Start of Provided data

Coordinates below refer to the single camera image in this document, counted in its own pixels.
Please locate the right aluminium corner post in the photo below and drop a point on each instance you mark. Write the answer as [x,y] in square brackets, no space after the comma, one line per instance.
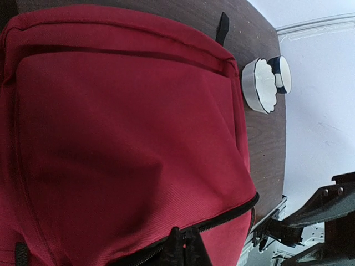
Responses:
[336,20]

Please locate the white scalloped bowl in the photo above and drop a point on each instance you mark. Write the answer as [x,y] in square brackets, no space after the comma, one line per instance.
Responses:
[258,86]

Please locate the dark blue dotted bowl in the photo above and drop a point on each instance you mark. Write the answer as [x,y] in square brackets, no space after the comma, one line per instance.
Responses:
[282,74]

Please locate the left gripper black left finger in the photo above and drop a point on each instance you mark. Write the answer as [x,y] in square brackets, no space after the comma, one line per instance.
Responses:
[173,251]

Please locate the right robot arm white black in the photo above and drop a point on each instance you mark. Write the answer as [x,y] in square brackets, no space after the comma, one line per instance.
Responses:
[332,205]

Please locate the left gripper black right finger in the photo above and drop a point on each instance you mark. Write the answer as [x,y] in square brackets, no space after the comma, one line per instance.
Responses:
[195,251]

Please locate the red backpack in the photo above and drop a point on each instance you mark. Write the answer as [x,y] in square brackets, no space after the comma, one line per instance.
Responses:
[116,126]

End of Provided data

Your objective >>
Lines holding the word "bowl" are the answer; copy each one from the records above.

Result of this exercise >>
Please locate the white scalloped bowl in the photo above and drop a point on each instance you mark. Write the answer as [x,y] in square brackets, no space after the comma, one line per instance.
Please locate the dark blue dotted bowl in the photo above and drop a point on each instance you mark. Write the answer as [x,y] in square brackets, no space after the comma, one line per instance.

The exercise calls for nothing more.